The mortgage industry is concerned that proposals for the future of mortgage lending will have a negative impact on consumers. So do we really need to be stricter when it comes to lending?
Since the recession, many borrowers are struggling with their mortgages, and questions are being asked about how mortgages were granted in the past.
Should some borrowers never have been given a mortgage at all – and was lending too free and easy for our own good?
The future of mortgage lending
The Financial Services Authority (FSA), which regulates residential mortgages, carried out a review of the mortgage market to look at these issues and has come up with a range of proposals for how lending should be carried out in future.
The proposals include: requiring lenders to get proof of income from all mortgage applicants; carrying out affordability checks to work out how much disposable income an applicant has; looking at the impact of future interest rate rises on borrowers; and imposing stricter affordability tests on people who have had credit problems in the past.
These might sound like sensible measures but the Council of Mortgage Lenders (CML) has called them ‘flawed and impractical’. It believes the measures would make the market too restrictive for responsible house buyers and prevent people from fulfilling their home-buying aspirations, while not protecting the vulnerable effectively either.
Too little too late?
But shouldn’t mortgage lenders have already been checking that borrowers could afford a mortgage before granting them one?

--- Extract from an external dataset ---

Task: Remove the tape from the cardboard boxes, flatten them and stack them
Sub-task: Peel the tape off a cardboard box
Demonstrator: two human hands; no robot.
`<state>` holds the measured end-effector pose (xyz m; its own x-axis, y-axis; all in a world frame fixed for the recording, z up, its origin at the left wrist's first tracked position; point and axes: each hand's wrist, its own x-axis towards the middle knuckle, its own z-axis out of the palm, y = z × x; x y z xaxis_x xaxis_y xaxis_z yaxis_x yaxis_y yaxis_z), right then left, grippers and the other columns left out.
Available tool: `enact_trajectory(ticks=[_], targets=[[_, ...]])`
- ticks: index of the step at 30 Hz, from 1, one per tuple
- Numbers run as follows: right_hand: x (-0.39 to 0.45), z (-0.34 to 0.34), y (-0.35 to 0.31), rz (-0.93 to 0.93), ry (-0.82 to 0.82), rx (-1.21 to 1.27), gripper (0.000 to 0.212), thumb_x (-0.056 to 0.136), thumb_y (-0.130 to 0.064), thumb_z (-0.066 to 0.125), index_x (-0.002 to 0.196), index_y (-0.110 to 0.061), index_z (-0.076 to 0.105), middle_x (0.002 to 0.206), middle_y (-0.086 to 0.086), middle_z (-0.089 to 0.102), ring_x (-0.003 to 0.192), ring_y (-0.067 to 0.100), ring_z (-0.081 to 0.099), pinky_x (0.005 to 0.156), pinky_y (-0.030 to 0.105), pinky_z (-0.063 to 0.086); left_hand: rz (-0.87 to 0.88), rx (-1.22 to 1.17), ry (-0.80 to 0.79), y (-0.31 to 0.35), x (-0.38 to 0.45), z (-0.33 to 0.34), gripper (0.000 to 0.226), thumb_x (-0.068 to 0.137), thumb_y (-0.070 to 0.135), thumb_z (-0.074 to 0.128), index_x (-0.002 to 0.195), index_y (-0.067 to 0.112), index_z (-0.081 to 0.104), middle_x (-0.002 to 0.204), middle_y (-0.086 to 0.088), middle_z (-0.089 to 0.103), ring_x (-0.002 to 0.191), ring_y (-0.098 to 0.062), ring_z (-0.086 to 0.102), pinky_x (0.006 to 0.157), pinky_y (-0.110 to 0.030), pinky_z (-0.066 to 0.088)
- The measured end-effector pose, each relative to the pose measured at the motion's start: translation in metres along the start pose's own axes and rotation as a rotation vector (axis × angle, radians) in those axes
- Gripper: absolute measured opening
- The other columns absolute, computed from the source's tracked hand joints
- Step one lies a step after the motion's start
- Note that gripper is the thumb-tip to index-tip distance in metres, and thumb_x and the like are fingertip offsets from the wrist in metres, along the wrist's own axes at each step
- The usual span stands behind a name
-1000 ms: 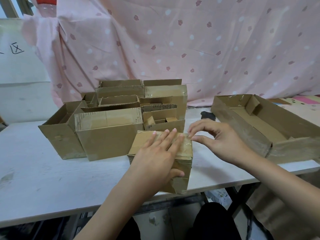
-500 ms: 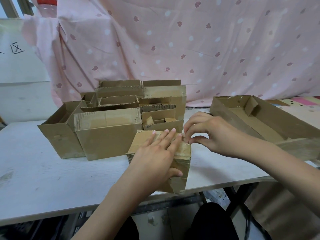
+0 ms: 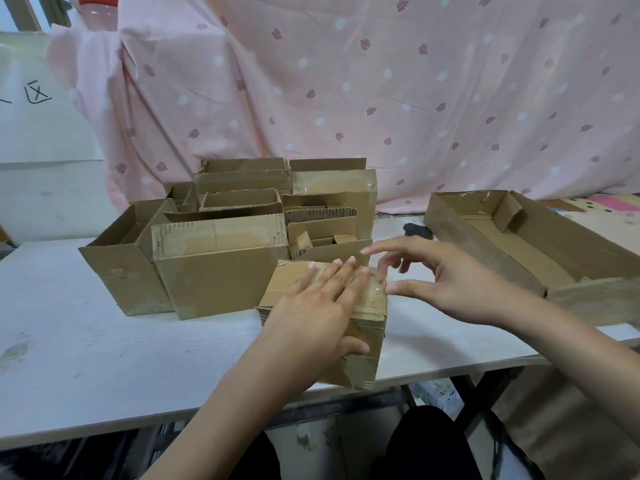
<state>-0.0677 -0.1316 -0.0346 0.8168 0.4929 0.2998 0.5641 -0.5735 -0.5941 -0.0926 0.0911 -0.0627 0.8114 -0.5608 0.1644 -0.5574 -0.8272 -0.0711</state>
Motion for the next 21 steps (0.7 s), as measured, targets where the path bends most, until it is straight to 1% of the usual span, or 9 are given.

They should have also considered what impact future market and life changes could have on them.
And, as far as self-certification mortgages go, these used to exist to allow borrowers to get a mortgage without proving their income. They were designed for people such as the self-employed, but in reality there was little to stop many others from abusing this by borrowing more than they could realistically afford.
Mortgage lenders may well be concerned that stricter borrowing will constrict the housing market and limit their business. But perhaps they should show they’re serious about giving out appropriate loans that won’t get consumers into hot water later.
And while we’re on the subject of getting in to hot water, let’s not forget how the irresponsible actions of mortgage lenders such as Northern Rock and Bradford and Bingley resulted in the taxpayers having to prop them up.
Do you think lenders should be constrained by stricter rules? Should consumers be allowed to take responsibility for their own finances whatever the consequences for society? Or do you want reassurance that when lenders behave irresponsibly it isn’t the taxpayer who has to pick up the tab?